- TASK PROMPT -
Count up the lines below containing the word "picture", and give the result with no other words.

Saved entries

[Start of section]

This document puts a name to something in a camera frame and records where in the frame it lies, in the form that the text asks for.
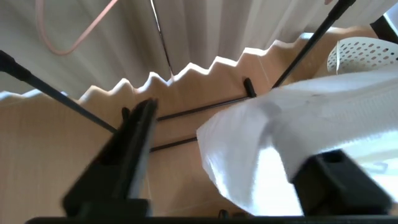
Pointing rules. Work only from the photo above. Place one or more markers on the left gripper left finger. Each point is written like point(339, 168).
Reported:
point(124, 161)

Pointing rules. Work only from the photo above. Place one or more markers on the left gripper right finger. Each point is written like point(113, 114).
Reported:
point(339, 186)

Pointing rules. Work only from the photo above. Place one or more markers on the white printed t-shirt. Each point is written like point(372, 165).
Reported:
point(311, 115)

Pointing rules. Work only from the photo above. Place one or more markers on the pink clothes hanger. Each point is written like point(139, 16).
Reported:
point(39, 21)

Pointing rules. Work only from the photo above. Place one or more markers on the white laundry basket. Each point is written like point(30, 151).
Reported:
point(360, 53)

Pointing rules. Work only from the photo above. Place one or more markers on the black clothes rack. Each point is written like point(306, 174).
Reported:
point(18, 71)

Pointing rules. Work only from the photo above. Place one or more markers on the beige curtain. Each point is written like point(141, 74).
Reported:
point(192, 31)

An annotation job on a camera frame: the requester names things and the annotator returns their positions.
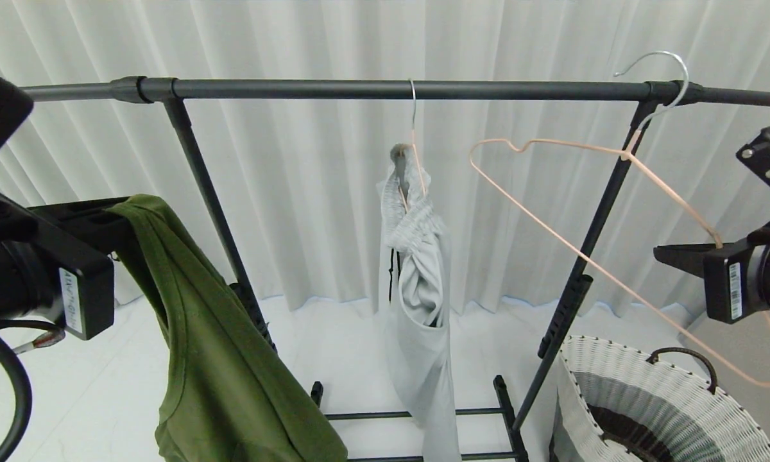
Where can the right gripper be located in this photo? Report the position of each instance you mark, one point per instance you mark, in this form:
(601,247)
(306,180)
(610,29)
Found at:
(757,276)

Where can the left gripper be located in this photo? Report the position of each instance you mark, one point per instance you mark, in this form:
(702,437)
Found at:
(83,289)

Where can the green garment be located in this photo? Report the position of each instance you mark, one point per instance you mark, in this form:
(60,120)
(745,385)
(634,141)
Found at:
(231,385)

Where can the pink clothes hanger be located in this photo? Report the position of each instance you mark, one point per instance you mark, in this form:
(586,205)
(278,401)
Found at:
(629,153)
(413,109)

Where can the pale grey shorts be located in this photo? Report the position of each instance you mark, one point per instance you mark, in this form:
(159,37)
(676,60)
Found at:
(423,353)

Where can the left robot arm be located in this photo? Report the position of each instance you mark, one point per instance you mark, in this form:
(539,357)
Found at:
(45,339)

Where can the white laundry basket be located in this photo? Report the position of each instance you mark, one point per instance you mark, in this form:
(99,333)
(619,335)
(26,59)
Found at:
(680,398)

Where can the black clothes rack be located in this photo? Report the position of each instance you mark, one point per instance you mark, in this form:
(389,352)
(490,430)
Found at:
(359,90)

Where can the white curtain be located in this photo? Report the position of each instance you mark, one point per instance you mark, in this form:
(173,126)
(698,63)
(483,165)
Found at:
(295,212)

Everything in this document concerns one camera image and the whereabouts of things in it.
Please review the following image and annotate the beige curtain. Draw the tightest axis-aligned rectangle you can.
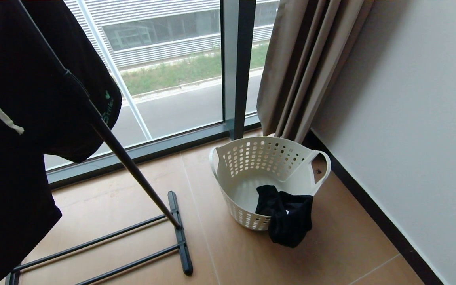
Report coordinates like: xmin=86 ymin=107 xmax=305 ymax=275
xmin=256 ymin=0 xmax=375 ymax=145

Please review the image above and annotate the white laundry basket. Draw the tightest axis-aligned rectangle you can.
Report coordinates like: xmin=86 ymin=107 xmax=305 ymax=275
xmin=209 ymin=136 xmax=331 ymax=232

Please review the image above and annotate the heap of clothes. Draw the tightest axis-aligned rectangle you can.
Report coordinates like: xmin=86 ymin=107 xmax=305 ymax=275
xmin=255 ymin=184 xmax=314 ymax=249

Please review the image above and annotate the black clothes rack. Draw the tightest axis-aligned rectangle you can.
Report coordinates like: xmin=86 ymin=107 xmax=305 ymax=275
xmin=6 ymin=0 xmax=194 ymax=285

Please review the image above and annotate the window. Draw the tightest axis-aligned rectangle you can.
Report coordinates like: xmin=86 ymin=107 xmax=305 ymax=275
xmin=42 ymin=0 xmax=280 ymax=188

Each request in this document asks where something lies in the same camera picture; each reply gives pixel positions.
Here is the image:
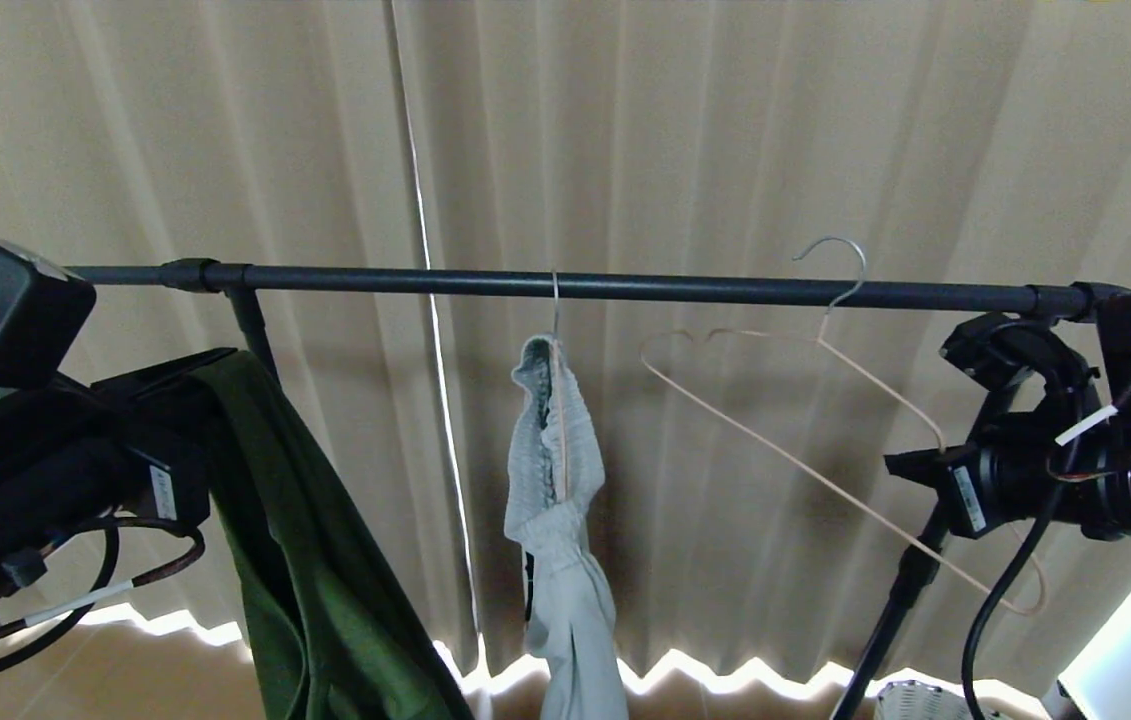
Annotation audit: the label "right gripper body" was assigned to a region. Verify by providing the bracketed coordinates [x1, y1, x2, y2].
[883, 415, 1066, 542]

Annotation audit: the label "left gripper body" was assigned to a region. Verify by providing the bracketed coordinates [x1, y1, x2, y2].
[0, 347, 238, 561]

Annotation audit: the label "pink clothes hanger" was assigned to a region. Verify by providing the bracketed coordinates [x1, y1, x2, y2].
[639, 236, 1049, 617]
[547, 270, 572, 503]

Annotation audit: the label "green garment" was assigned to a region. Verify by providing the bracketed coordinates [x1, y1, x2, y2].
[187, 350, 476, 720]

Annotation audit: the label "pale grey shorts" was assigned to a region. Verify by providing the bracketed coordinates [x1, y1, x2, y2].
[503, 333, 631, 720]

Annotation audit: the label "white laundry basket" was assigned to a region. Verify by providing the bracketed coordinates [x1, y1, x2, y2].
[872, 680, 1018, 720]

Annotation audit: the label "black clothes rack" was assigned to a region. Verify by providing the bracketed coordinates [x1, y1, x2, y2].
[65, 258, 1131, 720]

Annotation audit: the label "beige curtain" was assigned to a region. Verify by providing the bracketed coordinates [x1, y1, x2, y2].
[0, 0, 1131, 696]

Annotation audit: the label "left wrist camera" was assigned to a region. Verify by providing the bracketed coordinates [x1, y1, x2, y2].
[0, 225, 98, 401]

[End of section]
[Start of section]

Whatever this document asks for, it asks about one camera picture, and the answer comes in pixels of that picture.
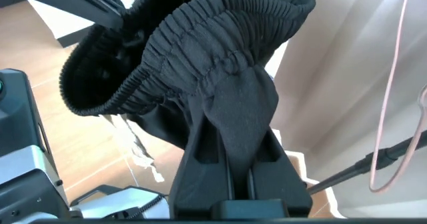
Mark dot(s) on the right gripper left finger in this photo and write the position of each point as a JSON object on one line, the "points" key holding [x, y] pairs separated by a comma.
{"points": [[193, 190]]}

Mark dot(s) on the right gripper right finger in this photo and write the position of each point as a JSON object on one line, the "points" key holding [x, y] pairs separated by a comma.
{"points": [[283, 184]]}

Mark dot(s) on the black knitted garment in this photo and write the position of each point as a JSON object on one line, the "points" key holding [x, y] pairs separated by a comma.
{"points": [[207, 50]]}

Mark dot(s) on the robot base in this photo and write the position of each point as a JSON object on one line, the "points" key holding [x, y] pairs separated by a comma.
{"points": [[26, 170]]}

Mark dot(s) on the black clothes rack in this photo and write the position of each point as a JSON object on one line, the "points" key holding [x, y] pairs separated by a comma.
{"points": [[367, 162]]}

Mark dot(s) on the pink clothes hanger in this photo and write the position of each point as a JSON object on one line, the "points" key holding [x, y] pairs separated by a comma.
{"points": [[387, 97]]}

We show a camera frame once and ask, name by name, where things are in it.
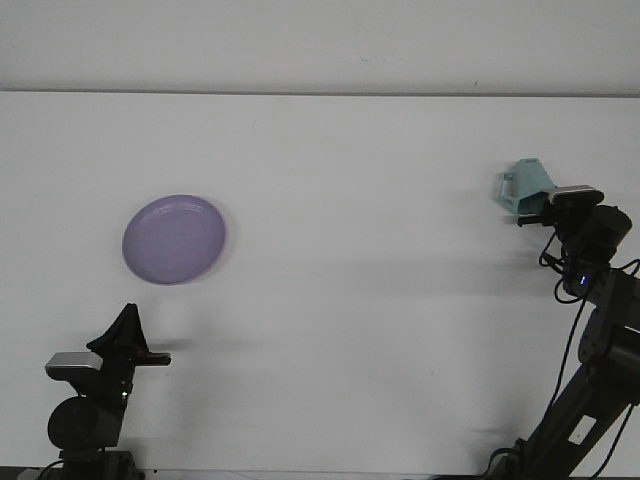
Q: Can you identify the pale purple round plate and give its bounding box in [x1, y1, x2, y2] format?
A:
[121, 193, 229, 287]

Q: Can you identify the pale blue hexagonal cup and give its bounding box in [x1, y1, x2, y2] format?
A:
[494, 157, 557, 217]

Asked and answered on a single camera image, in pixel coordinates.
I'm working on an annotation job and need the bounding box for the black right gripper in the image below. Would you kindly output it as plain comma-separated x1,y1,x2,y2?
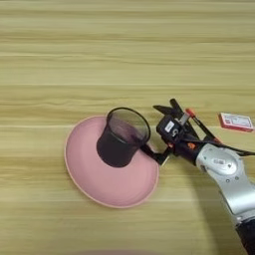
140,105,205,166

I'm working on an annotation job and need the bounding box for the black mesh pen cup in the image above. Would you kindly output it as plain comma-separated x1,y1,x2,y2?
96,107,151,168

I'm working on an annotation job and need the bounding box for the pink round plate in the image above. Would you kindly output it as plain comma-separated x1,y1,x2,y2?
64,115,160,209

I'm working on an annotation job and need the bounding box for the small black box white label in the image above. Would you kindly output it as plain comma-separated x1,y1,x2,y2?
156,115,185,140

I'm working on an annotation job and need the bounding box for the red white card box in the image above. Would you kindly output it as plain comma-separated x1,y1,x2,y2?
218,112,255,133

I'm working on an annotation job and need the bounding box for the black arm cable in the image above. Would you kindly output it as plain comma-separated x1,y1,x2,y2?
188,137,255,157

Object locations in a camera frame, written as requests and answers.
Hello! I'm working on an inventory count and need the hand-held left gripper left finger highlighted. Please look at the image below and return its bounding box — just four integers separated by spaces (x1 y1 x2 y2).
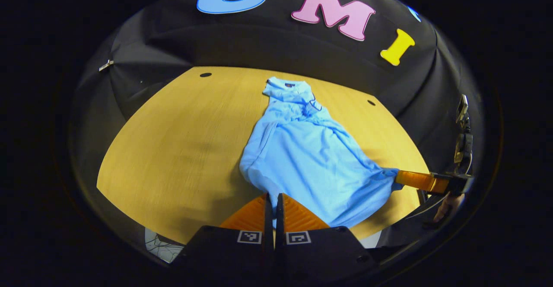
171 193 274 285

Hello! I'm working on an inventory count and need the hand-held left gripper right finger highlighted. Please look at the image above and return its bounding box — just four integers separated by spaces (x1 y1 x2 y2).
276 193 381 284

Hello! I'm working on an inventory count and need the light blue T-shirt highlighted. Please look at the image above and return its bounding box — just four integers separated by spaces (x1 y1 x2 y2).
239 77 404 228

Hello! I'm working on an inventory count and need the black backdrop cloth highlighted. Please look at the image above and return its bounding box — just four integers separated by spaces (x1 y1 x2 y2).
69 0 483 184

[End of section]
[Start of section]

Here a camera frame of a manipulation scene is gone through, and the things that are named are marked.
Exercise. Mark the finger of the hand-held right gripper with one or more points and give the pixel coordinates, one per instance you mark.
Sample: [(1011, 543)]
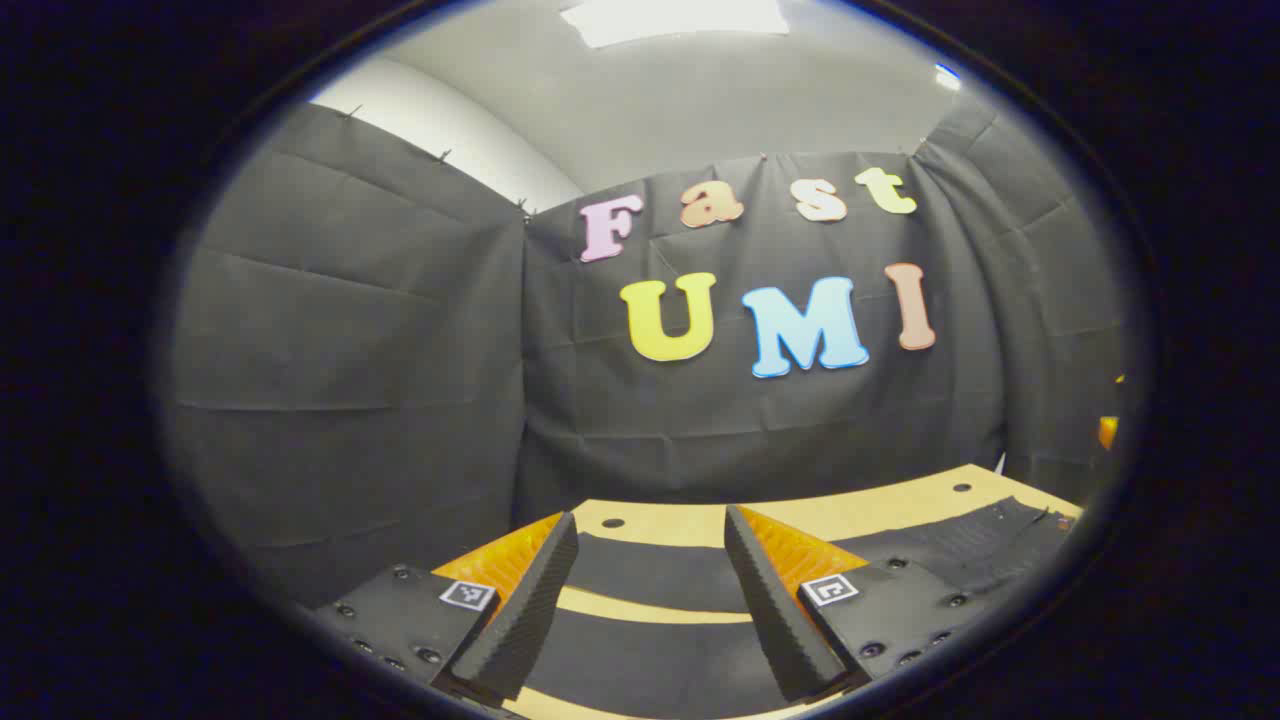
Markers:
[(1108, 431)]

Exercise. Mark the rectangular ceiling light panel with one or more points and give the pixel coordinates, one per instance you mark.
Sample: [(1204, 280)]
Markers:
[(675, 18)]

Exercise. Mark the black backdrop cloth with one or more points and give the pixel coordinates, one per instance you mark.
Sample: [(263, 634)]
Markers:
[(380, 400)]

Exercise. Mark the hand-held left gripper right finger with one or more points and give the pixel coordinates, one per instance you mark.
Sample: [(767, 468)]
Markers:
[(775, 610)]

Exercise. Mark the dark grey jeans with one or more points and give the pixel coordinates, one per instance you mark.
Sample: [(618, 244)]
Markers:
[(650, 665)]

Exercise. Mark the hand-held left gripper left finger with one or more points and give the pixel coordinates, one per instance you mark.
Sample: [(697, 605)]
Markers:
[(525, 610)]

[End of section]

- TASK RESULT -
2